Tax assistance for people affected by Cyclone Debbie
The ATO has said it will fast-track refunds for people affected by extreme weather and flooding associated with Tropical Cyclone Debbie and
ex-Cyclone Debbie in Queensland and New South Wales, and will allow extra time for those taxpayers and their agents to lodge income tax returns and activity statements.
Tax Commissioner Chris Jordan said taxpayers do not need to apply for a deferral or a faster refund. “If your business or residential address is in one of the identified affected postcodes it will happen automatically”, Mr Jordan said. “We understand that for many people their tax affairs are the last thing on their minds right now. When people are ready, we will make sure they are supported in meeting their tax obligations.”
Automatic deferrals of one month apply for tax lodgement and payment dates for people in the affected postcodes. Employers still need to meet their ongoing super guarantee obligations for employees.
The ATO is offering a range of other support measures, and can help reconstruct tax records where documents have been damaged or destroyed.
TIP: If your personal or business affairs have been affected by Cyclone Debbie, contact us to find out what ATO measures and support you can access.
ATO adds value to developing financial literacy
The ATO is helping teachers add tax and super to their classes this year with dedicated educational resources.
In partnership with the Australian Curriculum, Assessment and Reporting Authority (ACARA) and the Australian Securities and Investment Commission (ASIC), the ATO has developed resources that align to the Australian Curriculum for students in years seven to 10.
“Understanding tax and super is an important skill for young Australians, and we are pleased it is now part of the Australian curriculum”, Assistant Commissioner Kath Anderson said.
The ATO says it wants to make it easy for teachers and students to access information, and now offers online learning and teaching resources, activities, videos and webinars through ACARA’s new Curriculum Connections. School visits can also be arranged to cover topics including tax file numbers, preparing for work and how to lodge a tax return.
Does your business import or export goods and services?
The ATO reminds business owners that if your business imports or exports goods or services in Australia, it is important to be aware of your GST responsibilities so you can get the information on your business activity statement (BAS) right.
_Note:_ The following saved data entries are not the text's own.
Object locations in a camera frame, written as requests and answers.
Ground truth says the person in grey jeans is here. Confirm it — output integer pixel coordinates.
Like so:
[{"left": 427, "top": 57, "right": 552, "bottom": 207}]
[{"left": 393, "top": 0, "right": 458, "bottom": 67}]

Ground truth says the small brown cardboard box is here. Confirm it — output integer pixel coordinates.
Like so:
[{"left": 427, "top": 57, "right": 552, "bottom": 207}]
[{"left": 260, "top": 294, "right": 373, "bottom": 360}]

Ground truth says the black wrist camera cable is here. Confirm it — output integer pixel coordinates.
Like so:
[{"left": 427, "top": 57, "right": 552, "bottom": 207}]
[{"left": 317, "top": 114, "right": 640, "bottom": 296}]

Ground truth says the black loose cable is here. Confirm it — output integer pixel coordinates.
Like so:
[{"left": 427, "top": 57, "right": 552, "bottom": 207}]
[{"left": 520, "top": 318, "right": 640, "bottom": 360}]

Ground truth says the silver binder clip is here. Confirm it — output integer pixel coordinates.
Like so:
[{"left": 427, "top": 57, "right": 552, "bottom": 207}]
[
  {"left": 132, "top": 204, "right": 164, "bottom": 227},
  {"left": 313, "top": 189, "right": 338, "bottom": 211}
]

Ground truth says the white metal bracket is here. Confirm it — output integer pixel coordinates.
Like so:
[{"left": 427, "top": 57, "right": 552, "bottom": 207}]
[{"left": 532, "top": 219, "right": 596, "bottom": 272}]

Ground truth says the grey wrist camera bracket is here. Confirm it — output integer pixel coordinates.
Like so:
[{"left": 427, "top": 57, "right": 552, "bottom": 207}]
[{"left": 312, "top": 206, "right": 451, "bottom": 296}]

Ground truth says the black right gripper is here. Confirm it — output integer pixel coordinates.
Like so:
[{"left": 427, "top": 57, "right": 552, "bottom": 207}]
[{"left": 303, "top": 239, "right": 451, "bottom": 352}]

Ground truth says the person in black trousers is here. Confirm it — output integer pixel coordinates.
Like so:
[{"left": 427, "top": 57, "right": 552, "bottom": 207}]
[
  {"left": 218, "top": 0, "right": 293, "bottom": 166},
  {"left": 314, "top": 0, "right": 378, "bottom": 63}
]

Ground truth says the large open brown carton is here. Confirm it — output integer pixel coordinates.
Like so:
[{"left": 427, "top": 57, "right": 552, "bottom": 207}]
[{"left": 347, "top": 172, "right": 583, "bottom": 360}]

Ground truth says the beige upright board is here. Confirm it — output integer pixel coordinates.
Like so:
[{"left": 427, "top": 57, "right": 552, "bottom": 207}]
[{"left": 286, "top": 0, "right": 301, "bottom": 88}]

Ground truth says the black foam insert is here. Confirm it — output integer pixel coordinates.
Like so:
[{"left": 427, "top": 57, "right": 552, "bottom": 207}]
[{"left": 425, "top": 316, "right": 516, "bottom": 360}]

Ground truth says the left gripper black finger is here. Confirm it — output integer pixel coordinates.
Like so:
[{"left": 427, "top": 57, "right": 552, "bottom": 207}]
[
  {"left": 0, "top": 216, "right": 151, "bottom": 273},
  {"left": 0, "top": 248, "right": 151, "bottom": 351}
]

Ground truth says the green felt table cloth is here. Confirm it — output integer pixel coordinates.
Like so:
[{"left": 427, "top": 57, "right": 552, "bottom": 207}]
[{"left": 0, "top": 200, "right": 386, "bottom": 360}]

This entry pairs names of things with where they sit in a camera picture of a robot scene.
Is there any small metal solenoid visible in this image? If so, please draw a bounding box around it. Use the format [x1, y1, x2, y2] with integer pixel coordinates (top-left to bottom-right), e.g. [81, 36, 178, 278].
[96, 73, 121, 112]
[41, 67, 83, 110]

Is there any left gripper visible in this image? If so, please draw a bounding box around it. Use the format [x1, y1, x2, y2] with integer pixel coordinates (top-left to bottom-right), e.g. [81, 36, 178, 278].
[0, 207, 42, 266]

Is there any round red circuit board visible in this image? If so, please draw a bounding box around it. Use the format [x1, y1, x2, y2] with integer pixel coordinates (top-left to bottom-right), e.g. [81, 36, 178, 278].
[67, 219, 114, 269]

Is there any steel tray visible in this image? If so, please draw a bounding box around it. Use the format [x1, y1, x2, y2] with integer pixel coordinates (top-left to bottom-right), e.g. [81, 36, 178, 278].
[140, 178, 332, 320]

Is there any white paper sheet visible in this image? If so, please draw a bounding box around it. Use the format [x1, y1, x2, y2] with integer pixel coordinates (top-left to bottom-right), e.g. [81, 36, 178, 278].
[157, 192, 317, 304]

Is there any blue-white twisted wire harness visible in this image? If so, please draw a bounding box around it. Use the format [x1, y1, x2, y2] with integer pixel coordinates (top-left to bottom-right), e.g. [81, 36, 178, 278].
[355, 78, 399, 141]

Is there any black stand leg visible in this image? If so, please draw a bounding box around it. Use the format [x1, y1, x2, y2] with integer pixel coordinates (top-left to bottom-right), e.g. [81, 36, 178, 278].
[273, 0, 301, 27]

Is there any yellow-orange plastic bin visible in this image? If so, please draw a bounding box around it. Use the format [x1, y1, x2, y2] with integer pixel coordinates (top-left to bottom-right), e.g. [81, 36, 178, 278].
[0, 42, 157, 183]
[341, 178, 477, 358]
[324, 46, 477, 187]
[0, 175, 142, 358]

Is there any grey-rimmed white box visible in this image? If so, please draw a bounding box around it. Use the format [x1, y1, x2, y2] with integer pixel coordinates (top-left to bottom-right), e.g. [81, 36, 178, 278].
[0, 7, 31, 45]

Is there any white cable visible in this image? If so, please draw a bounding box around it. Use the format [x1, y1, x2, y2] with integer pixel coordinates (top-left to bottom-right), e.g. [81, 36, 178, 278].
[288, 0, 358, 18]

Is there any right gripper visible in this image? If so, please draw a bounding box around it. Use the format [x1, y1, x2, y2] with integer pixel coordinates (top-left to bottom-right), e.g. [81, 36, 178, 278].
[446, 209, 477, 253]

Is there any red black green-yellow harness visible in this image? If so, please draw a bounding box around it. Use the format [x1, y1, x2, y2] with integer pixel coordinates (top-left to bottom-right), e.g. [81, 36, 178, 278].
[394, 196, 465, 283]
Exports from Australia are generally GST-free, but special conditions apply in some situations. For example, if it takes longer than 60 days for you to receive payment for your exports, then GST could be charged.
When importing, you are generally required to pay GST (10% of the value of the taxable importation). This GST is usually paid to the Department of Immigration and Border Protection Service before the goods are released, unless you are part of the deferred GST (DGST) scheme.
Tip: Talk to us to find our more about your GST obligations. The ATO accepts voluntary disclosures about mistakes in GST reporting, and you may find your business is eligible for the DGST scheme.
Senate Committee holds corporate tax avoidance hearing
The Senate Economics References Committee is inquiring into tax avoidance and aggressive minimisation by corporations registered in Australia and multinational corporations operating in Australia, including looking at the adequacy of Australia’s current laws.
The Committee held a public hearing in Perth on 28 April 2017, where it heard from representatives of Woodside Energy Limited, BHP Billiton, ExxonMobil Australia, Shell Australia, BP Australia, Chevron Australia, the ATO, the WA Department of Mines and WA Treasury. Discussion of the Petroleum Resource Rent Tax (PRRT) occupied much of the hearing. The Committee is due to report by 30 September 2017.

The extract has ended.